- [PROBLEM TO WORK ON]
All lines from the one containing "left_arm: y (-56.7" down to the one containing "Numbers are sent", both ends included, are to be given again exactly; omit the rest of the listing below.
--- DATASET EXTRACT ---
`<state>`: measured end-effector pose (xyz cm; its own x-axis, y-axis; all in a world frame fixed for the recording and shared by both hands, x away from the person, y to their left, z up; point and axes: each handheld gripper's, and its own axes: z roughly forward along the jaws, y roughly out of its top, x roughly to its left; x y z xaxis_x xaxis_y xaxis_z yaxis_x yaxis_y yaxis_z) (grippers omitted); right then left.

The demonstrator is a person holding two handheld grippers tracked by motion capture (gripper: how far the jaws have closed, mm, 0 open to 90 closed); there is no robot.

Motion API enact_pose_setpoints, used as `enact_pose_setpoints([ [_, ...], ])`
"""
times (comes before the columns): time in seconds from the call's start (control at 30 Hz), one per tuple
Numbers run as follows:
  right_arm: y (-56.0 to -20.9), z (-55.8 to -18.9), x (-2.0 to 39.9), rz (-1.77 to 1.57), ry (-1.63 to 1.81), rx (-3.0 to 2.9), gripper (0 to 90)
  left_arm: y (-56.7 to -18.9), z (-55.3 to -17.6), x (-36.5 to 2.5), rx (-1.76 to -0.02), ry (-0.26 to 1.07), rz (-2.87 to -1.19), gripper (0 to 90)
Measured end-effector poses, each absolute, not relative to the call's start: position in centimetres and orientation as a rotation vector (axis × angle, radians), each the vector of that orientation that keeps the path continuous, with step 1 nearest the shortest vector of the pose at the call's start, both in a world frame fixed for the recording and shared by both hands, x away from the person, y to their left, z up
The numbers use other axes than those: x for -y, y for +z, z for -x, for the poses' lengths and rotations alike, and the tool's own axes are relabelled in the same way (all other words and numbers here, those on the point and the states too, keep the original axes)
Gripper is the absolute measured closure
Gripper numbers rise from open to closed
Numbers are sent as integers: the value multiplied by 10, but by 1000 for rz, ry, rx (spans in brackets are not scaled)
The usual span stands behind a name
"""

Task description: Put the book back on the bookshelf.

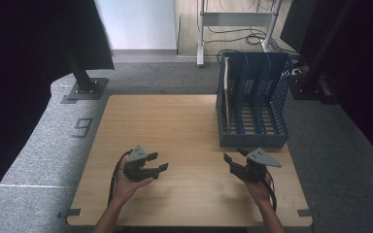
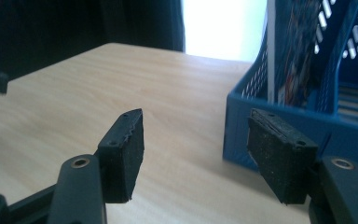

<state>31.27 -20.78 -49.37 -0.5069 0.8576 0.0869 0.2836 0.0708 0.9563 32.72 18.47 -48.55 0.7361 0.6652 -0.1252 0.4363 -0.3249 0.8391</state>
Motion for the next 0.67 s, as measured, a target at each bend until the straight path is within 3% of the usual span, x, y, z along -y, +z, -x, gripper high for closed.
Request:
enact_pose_setpoints([
  [0.67,-517,-298,215,-1166,1423,-1873,360,-482,-327,-188,-838,307,-1960,356],
])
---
- [EXERCISE SOLUTION]
  left_arm: y (-56.7 to -18.9), z (-55.3 to -17.6), x (-36.5 to 2.5), rx (-1.76 to -0.02), ry (-0.26 to 1.07), rz (-2.87 to -1.19), gripper (0 to 90)
Measured end-effector poses, each absolute, not relative to the call's start: position in centimetres and orientation as a rotation vector (axis × angle, radians), each the vector of that orientation that keeps the path continuous, with step 1 nearest the shortest vector of the pose at the call's start, both in a world frame fixed for the recording and shared by both hands, x away from the person, y to their left, z up
The numbers use other axes than those: x for -y, y for +z, z for -x, for the poses' lengths and rotations alike, and the tool's own axes are relabelled in the same way (all other words and numbers here, those on the point and the states too, keep the original axes)
Gripper is the absolute measured closure
Gripper numbers rise from open to closed
Numbers are sent as integers: the value multiplied by 10, but by 1000 for rz, ry, rx (spans in brackets are not scaled)

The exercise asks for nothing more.